Mommee. Of course it was Mommee. Mommee, demanding, deposing, dethroning, unstoppable. Uncontrollable. I should have seen that, too; Pom should have.

“It is Mommee, isn’t it? Oh, honey, you should have said something. We could have talked about it—”

“Yeah, but what could you have done about it?” Glynn said. “You can’t change her and she can’t help it and nobody can stop it. I know all that. I can’t blame her, but Mama, she sucks all the air out of the house! She takes up all the space in it! She gets every bit of everybody’s attention all the time! And I work and work and swim and swim and paint and paint and my grades get better and better and I get zero . Zip. Or a little pat on the head, and ‘Way to go, old Tink,’ and then Mommee hollers again.…And I feel so guilty because it bothers me and I know she can’t help it! I feel guilty all the time about the way I feel about Mommee.”

She whispered the last, and the tears overflowed and ran down her cheeks to her chin. She did not move her hands to wipe them away but finally her face contorted and she jerked her hand from mine and scrubbed her face with it and gave a great, rattling sniff.

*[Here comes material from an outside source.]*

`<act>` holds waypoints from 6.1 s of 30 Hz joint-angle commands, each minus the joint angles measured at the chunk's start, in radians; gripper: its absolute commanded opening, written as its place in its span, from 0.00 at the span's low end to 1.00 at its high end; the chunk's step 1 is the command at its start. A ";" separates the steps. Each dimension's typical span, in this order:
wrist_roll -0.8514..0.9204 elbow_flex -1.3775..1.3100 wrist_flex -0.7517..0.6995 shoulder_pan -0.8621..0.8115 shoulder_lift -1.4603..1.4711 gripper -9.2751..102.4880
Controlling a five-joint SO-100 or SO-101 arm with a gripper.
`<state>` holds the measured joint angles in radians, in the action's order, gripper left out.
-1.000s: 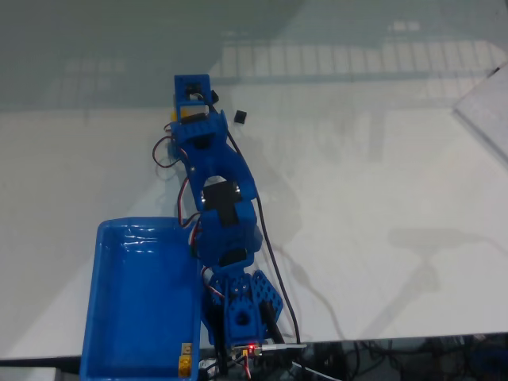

“I didn’t mean to cry,” she gulped.

My own eyes filled. I found a Kleenex and handed it to her.

“I think you have every right to cry,” I said. “We haven’t been very considerate of you, have we? You must know that we are both prouder of you than of anything we’ve ever done ourselves, or ever will do. I think maybe it’s that you’ve been such a great kid that we take you for granted while we try to cope with Mommee. That’s going to stop, I promise you. The first thing we’re going to do in the morning is have a family conference about this the way we used to do. Daddy said he’d be home all day.”